Recently I moved myself a 6'6 Shakespeare sling shot 1-3kg drop casting SP, I absolutely loved it. Now i married up with a Shimano Sienna 1000 reel, it balance perfectly. Definitely a worth while budget combo. 
But 6'6 is a tad short for my liking in terms of distance I can cast with it. Does anyone know if there are similar rod out there that is at least 7'5 ++ and doesn't costs an arm or a leg ?

Much appreciated ....


----------



## Marty75 (Oct 23, 2007)

I have a 6'6" 1-3kg Crucis Aegis matched to a Sienna 1000 and it is a really nice rod. Cost $130. Has nano technology and Fuji K SiC guides.

They also have a 7'8" 2 piece 1-3kg in their range if you want one that long. Can't comment on that particular model but if it's anything like the shorter model it's a great rod for the price.

What's your budget?

Marty


----------



## crazychenski (Aug 12, 2013)

Thanks Marty.

I set myself a budget of $100-120 for rod only...... I supposed that going to limit to selectin...


----------



## anselmo (Aug 26, 2008)

1-3 tends to be the 5'6" to 6'6" range
There are some options outside that, but the best option for a longer light rod is customer (or better still, DIY)

Lots of guys on here building their own now
Check out the DIY section: viewforum.php?f=94


----------



## Shortman (Nov 26, 2013)

What size braid and quality line do you have on it. I have a slingshot same size and put some 3lb line on it can't remember the name but cast 1g a decent distAnce. Using to it chase bream. I also used it on the weekend with the same reel as you and some 6lb spider wire from big w to chase Bass. Cast 2g lures a really good distance. I used to use a cheap braid off ebay and it didn't cast far at all.

For the price of the rod I love my slingshot 1-3kg.

If you wanted to buy another rod though you could try a pfluger trion or Shimano raider for the price you are looking at, MoTackle online have some good deals.


----------



## bundyboy (Sep 6, 2009)

Shimano do a lure project raider that is 7'6" 1-3kg, 'shallow crank' or something it's called which you should be able to pick up for $120. Will cast light lures a long way with a good smooth braid. I use mine mainly for flatties whiting and bream.


----------



## crazychenski (Aug 12, 2013)

Thanks guys.

DIY maybe out of question moment until I move house to a palce that I can establish a man cave....... 
Crucis Aegis 7.2' , pfluger trion or Shimano raider is about $120 price range, will probably be my price range. I might pop into Compleat Angler in Melbourne CBD to have a look adn feel before I jump onto motackle or other online tackle store.

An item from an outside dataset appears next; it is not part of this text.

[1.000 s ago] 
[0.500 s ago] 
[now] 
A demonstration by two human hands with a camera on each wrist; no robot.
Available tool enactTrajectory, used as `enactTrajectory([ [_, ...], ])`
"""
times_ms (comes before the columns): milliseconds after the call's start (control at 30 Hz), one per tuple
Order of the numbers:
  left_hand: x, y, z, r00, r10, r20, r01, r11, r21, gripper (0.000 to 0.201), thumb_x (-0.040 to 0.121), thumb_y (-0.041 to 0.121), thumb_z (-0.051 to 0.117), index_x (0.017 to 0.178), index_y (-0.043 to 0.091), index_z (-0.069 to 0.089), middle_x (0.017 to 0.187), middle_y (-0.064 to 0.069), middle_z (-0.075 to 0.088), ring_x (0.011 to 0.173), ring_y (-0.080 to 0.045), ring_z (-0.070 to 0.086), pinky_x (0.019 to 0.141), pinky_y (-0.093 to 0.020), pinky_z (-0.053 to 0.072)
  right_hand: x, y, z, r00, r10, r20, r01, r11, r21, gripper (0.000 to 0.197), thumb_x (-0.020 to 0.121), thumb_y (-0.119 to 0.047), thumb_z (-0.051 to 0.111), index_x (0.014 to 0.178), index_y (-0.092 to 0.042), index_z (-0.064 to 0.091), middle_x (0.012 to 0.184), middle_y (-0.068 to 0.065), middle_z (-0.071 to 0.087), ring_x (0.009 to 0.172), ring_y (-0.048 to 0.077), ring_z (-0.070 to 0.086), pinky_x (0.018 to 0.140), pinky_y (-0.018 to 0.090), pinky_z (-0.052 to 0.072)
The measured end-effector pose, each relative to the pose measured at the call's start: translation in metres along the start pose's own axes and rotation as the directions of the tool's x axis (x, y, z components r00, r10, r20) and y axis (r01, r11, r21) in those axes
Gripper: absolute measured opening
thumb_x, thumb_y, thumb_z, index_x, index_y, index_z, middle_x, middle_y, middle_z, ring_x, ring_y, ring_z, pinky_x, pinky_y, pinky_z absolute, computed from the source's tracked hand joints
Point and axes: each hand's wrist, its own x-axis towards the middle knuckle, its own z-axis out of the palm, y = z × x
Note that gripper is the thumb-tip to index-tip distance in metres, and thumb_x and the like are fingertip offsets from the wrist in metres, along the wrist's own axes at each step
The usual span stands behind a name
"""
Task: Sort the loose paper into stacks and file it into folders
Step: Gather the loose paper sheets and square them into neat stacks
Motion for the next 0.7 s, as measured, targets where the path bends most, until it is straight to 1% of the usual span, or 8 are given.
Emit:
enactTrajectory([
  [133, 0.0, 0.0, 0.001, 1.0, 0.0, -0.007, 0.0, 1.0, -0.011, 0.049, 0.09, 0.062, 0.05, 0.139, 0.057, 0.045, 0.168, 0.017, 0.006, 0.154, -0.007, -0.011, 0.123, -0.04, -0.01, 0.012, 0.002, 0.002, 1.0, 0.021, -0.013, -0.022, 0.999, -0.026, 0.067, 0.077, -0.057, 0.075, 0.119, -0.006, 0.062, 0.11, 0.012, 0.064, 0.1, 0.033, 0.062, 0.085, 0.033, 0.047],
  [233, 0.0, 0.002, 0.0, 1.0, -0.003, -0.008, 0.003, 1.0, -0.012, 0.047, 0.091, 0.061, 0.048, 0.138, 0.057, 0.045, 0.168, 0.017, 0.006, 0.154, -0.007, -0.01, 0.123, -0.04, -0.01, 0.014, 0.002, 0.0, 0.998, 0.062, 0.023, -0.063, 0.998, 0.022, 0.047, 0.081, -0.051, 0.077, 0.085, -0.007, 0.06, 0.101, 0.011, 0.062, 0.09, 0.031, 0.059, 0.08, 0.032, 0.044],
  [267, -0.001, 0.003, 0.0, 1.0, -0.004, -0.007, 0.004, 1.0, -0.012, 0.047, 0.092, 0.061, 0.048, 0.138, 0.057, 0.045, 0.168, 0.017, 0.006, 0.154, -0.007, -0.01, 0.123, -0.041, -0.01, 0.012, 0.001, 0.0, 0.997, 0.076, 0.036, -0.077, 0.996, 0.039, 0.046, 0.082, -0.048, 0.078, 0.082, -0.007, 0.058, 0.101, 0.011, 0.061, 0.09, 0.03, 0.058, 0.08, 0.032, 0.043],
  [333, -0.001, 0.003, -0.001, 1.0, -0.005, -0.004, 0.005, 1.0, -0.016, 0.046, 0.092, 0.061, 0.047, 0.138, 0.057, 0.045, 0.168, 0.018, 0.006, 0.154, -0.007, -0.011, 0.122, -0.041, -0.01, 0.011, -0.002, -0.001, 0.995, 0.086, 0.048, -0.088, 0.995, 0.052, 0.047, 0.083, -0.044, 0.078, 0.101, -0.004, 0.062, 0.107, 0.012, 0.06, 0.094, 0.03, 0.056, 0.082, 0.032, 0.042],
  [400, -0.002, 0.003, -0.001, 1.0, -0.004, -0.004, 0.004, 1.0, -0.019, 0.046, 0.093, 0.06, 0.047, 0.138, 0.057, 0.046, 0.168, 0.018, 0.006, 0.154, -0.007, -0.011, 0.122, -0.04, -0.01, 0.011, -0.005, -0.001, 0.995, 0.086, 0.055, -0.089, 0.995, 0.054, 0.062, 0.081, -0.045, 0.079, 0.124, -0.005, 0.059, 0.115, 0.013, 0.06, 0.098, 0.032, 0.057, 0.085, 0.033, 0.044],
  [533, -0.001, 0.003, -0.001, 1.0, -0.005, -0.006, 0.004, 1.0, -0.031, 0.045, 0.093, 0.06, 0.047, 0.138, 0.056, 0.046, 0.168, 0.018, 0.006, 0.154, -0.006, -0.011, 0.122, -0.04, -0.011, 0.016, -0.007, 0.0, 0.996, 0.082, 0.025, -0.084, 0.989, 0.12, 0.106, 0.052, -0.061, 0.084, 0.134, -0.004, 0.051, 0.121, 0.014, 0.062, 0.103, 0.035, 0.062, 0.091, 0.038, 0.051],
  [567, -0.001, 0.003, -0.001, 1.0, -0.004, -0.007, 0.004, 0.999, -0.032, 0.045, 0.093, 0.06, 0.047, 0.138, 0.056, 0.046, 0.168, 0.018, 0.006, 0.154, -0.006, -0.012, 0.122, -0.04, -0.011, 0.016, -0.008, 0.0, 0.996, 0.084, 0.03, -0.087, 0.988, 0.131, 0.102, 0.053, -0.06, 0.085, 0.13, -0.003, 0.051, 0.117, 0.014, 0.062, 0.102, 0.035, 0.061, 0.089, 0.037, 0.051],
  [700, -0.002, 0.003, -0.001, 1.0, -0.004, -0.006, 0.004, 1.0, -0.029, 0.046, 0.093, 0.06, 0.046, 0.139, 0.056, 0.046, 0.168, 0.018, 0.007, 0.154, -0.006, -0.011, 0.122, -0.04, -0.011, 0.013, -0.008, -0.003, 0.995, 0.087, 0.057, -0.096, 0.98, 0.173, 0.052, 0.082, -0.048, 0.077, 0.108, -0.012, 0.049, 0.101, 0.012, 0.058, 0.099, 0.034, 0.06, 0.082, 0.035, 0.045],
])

I currently have a 6lb mono or 8 lb braid on my 1000 sienna reel, Might need to get a better reel in teh future to balance the weight abit, but just an amature start to have a feel of lure fishing (just about to start targeting bream ....), so want to know what my preferences first before invest in anymore gear....... SWMBO already not happy as it is that I have alot of rods (cheapo rods) at home...


----------



## Shortman (Nov 26, 2013)

For what you intend to do the Sienna should be fine. I have a couple of these on a 1-3 and a 2-4kg rod for bream, bass and flatties and haven't had any problems with balance, cast distance or drag. And given the price they are cheap to replace if the get a dunking in the salt.


----------



## proctor (Feb 6, 2011)

I have a shimano raider lure project 7 foot 1 - 3kg. Absolutely love it, has a real slow taper and will cast a small hard body a mile. It's matched to a shimano symetre. Rod is worth $130 unless on special and reel $130 if you shop around.


----------